L'Église catholique n'est « pas en mesure de dicter à l'État ce qui est le mieux pour les familles philippines », affirme la déclaration. « Nous savons que notre affirmation obstinée selon laquelle un mariage authentique ne peut être dissous n'est pas nécessairement partagée par toutes les religions, et nous respectons cela. »

« Mais avant de suivre le mouvement, ne devrions-nous pas nous demander, sur la base de recherches et de statistiques, si la légalisation du divorce dans le monde entier a réellement contribué à protéger le bien commun et le bien-être de la famille ? » ont-ils écrit. 

Dans leur lettre, les évêques ont exhorté le pays à adhérer au principe de « maghunosdili muna tayo at mag-isip-isip », ce qui, en tagalog, la langue philippine, signifie « gardons notre calme et réfléchissons ».
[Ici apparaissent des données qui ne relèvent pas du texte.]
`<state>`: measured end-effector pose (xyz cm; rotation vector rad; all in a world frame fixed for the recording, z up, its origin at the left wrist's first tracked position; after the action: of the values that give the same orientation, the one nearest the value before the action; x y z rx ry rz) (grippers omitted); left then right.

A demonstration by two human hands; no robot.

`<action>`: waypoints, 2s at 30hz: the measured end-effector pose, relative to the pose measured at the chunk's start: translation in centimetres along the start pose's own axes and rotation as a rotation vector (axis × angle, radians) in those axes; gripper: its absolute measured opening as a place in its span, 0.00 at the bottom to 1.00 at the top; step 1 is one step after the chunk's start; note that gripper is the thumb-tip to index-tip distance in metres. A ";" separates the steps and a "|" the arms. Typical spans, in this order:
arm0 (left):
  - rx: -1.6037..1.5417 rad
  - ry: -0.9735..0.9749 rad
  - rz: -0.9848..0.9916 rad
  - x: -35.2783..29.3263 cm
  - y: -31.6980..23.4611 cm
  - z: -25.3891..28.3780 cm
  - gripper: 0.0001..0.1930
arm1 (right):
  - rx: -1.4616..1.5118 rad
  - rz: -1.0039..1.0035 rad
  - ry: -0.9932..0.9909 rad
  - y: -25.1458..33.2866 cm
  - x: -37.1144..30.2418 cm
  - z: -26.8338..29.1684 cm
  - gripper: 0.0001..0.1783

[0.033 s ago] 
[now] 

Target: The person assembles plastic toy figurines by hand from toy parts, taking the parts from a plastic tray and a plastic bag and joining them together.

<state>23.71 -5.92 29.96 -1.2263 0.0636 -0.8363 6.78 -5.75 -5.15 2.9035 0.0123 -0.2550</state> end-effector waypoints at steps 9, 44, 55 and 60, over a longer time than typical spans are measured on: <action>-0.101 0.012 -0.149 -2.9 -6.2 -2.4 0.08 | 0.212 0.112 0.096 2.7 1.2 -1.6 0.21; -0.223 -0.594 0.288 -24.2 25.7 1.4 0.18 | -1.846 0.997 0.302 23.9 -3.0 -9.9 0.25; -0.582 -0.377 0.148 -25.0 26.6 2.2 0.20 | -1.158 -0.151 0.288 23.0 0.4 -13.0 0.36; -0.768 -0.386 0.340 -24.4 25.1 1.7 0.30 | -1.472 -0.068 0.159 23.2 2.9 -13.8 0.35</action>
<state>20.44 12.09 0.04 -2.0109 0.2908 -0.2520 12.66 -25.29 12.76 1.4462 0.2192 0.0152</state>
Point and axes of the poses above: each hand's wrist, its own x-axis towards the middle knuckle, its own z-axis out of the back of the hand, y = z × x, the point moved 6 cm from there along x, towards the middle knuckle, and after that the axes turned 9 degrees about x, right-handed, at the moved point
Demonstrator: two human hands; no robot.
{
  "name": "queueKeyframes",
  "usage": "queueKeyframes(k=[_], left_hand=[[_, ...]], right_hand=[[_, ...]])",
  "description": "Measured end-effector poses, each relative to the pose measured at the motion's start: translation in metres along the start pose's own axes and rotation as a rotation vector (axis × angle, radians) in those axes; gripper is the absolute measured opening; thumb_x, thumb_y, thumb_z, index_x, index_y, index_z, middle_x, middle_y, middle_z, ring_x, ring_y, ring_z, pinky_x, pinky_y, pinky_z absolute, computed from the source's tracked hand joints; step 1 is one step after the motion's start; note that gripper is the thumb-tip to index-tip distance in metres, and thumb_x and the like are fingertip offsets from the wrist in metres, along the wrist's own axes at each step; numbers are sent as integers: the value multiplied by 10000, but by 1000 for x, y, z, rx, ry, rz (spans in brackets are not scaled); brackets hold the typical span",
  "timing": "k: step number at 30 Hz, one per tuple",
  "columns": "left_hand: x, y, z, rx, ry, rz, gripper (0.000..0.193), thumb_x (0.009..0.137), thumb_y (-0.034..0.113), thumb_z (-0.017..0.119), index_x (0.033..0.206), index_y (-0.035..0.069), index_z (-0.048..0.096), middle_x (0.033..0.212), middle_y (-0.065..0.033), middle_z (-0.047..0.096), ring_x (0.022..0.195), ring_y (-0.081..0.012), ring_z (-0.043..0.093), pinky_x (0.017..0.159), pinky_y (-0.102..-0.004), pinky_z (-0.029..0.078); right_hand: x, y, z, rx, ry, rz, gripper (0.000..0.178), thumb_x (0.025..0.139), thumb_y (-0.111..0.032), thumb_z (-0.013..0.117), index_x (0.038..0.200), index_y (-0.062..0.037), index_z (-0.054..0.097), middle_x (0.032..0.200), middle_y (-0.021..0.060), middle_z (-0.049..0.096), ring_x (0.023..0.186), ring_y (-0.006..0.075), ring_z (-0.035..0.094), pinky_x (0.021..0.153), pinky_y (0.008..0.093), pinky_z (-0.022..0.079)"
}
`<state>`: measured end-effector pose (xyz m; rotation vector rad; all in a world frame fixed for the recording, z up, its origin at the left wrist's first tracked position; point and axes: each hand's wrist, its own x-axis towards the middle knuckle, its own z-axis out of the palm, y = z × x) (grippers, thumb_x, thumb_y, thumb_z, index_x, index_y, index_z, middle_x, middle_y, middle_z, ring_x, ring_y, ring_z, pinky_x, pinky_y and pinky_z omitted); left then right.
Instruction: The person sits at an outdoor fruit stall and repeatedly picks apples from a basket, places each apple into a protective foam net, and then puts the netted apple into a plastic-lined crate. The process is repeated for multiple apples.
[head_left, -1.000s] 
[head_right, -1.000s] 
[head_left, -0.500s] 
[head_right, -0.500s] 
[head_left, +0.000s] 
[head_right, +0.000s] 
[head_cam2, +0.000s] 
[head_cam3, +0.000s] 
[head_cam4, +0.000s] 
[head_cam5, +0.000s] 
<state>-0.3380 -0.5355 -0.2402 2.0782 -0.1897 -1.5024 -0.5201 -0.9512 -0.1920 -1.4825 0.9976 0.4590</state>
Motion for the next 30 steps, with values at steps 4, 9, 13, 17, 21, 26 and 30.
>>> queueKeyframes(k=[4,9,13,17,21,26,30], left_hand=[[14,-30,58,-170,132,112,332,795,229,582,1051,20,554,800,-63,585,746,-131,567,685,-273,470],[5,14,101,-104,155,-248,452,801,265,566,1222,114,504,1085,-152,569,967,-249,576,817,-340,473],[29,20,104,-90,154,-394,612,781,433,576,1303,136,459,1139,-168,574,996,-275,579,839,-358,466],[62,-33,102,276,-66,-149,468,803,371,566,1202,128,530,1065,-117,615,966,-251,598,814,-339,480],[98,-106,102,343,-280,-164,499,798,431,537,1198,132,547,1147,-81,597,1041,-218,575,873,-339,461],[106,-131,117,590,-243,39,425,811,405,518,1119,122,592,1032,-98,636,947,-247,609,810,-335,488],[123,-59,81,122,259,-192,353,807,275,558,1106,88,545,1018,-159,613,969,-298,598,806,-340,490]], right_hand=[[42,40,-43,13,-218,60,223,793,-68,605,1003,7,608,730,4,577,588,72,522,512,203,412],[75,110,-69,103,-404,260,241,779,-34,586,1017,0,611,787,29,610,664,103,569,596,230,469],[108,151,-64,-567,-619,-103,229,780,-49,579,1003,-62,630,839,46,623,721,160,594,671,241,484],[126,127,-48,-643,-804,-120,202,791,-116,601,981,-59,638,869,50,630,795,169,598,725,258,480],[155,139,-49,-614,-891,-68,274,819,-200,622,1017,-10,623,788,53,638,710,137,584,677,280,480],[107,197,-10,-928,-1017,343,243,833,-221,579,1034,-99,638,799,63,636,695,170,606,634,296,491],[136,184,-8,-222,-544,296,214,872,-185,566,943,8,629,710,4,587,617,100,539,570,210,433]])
« Pensez au nombre de fois où vos parents se sont énervés l'un contre l'autre et ont été presque tentés de tout abandonner », ont écrit les prélats. « Pensez au nombre de fois où votre père a dormi “en dehors de la moustiquaire” ou où votre mère a fait ses bagages et vous a emmené avec elle chez ses parents, à cause d'un malentendu entre eux. » 

« Pensez à ce qui aurait pu arriver à votre propre famille si le divorce civil avait déjà été possible lorsque vous étiez beaucoup plus jeune et que vos parents traversaient de graves problèmes dans leur relation », ont déclaré les prélats. 

La déclaration reconnaît que « certains mariages pourraient effectivement être irréparables », mais ils soulignent que les crises conjugales font régulièrement partie de nombreux mariages de temps à autre. 

Faisant référence aux taux élevés de divorce dans les pays où il est légal, ils ont demandé : « Sommes-nous sûrs de vouloir que nos familles fassent partie de [ces] sombres statistiques ? »

Les évêques ont souligné à plusieurs reprises qu'ils ne cherchent pas à dicter des lois et des règles sur le mariage, et qu'« en tant que leaders spirituels et moraux de l'Église, nous ne pouvons que proposer, mais jamais imposer ».

Pourtant, ils ont imploré la nation de « prendre un peu plus de temps et de se demander : pourrait-il y avoir une raison pour laquelle nous sommes pratiquement le dernier pays au monde à ne pas avoir encore choisi de légaliser le divorce civil ? »

Le projet de loi sur le divorce à l'étude permettrait, s'il était adopté, de « donner l'opportunité aux époux dont le mariage a irrémédiablement échoué » d'obtenir « un décret de divorce absolu comme mode alternatif de dissolution d'un mariage irrémédiablement brisé ou dysfonctionnel ». 

Le divorce serait autorisé « sous des motifs limités et des procédures judiciaires bien définies », indique le projet de loi ; il accorderait en outre « aux époux divorcés le droit de se remarier pour avoir une nouvelle chance d'atteindre le bonheur conjugal ».